Has Singapore Airlines Limited (SGX:C6L) Stock's Recent Performance Got Anything to Do With Its Financial Health?
Singapore Airlines' (SGX:C6L) stock up by 6.6% over the past three months. We wonder if and what role the company's financials play in that price change as a company's long-term fundamentals usually dictate market outcomes. Particularly, we will be paying attention to Singapore Airlines' ROE today.
Return on equity or ROE is an important factor to be considered by a shareholder because it tells them how effectively their capital is being reinvested. Put another way, it reveals the company's success at turning shareholder investments into profits.
How Do You Calculate Return On Equity?
The formula for ROE is:
Return on Equity = Net Profit (from continuing operations) ÷ Shareholders' Equity
So, based on the above formula, the ROE for Singapore Airlines is:
14% = S$2.0b ÷ S$14b (Based on the trailing twelve months to September 2024).

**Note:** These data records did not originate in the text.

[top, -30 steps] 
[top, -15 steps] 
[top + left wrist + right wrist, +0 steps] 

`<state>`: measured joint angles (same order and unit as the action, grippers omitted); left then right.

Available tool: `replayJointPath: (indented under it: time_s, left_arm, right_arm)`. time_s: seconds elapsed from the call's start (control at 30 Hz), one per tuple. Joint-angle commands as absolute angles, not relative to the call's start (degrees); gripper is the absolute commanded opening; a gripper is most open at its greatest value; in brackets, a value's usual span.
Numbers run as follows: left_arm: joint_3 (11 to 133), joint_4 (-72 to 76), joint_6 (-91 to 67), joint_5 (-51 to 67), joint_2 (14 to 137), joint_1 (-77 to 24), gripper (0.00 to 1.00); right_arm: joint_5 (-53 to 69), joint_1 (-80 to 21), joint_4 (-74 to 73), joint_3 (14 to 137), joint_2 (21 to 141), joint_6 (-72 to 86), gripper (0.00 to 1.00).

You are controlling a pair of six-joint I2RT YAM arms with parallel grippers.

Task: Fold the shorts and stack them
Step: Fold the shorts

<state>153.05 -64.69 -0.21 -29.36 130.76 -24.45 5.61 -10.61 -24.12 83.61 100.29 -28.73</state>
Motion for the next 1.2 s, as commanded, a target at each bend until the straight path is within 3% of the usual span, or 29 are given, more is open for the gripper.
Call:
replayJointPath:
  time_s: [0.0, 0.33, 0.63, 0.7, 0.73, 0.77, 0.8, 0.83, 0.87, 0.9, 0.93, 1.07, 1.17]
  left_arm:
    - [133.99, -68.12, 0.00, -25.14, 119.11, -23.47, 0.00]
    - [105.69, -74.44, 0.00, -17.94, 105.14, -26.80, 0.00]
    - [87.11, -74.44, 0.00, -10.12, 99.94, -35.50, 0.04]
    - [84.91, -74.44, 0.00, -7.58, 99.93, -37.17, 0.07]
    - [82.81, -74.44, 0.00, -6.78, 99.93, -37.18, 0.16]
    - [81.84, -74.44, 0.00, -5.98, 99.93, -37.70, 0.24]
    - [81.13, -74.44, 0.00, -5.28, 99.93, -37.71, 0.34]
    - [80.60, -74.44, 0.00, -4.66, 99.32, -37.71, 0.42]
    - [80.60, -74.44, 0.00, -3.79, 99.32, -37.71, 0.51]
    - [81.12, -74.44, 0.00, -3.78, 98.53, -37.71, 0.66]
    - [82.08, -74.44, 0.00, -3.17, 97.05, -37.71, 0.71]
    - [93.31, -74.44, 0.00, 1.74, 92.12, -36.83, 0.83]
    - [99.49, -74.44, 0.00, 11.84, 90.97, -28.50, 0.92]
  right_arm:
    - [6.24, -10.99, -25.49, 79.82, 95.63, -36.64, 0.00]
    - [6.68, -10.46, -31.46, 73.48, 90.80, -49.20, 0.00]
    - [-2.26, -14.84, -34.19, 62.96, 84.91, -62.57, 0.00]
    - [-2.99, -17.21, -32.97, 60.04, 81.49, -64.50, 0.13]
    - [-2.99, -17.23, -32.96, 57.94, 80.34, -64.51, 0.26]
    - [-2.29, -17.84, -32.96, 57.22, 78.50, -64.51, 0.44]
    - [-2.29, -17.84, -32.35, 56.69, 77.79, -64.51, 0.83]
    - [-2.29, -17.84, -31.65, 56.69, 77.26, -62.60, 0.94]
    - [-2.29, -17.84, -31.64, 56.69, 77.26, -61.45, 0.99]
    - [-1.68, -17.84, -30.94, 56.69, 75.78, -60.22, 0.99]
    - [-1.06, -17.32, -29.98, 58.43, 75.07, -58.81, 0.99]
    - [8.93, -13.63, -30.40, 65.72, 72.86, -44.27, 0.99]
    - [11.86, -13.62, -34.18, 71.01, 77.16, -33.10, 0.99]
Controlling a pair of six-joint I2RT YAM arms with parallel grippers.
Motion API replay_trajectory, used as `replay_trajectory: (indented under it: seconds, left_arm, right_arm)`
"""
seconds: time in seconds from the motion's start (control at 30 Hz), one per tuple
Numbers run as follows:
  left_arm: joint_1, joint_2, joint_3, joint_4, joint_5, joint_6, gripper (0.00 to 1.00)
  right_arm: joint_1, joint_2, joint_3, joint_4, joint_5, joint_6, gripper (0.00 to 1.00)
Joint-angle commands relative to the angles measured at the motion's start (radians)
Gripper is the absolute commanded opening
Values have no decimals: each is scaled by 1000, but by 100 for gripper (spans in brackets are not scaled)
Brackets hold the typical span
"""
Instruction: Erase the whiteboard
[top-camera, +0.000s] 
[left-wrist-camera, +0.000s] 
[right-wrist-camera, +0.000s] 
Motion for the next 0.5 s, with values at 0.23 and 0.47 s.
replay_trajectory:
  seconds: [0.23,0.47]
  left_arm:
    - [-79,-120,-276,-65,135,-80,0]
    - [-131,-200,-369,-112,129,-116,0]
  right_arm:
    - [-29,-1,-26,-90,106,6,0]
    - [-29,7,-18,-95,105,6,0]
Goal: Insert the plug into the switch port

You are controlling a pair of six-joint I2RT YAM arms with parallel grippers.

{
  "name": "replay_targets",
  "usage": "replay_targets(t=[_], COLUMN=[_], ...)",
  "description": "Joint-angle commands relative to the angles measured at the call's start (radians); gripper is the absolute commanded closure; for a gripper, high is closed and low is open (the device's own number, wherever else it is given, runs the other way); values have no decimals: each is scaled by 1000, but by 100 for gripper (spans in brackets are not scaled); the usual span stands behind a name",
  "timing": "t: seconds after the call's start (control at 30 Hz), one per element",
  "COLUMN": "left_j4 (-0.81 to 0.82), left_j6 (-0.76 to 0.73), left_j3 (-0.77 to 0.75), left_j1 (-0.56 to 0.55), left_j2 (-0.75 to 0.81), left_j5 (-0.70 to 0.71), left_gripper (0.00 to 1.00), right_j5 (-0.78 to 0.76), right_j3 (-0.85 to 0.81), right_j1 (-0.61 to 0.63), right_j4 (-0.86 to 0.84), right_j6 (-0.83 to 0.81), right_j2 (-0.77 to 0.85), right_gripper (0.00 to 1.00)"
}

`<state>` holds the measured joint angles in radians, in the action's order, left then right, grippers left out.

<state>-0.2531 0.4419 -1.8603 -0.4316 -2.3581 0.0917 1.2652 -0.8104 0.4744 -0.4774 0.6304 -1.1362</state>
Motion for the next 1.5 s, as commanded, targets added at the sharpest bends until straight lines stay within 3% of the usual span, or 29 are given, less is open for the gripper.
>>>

The 'return' is the amount earned after tax over the last twelve months. Another way to think of that is that for every SGD1 worth of equity, the company was able to earn SGD0.14 in profit.
See our latest analysis for Singapore Airlines
Why Is ROE Important For Earnings Growth?
So far, we've learned that ROE is a measure of a company's profitability. Depending on how much of these profits the company reinvests or "retains", and how effectively it does so, we are then able to assess a company’s earnings growth potential. Generally speaking, other things being equal, firms with a high return on equity and profit retention, have a higher growth rate than firms that don’t share these attributes.
Singapore Airlines' Earnings Growth And 14% ROE
At first glance, Singapore Airlines seems to have a decent ROE. Even so, when compared with the average industry ROE of 20%, we aren't very excited. That being the case, the significant five-year 52% net income growth reported by Singapore Airlines comes as a pleasant surprise. Therefore, there could be other causes behind this growth. Such as - high earnings retention or an efficient management in place. Bear in mind, the company does have a respectable ROE. It is just that the industry ROE is higher. So this also does lend some color to the high earnings growth seen by the company.
We then compared Singapore Airlines' net income growth with the industry and we're pleased to see that the company's growth figure is higher when compared with the industry which has a growth rate of 37% in the same 5-year period.
Earnings growth is an important metric to consider when valuing a stock. What investors need to determine next is if the expected earnings growth, or the lack of it, is already built into the share price. By doing so, they will have an idea if the stock is headed into clear blue waters or if swampy waters await. If you're wondering about Singapore Airlines''s valuation, check out this gauge of its price-to-earnings ratio, as compared to its industry.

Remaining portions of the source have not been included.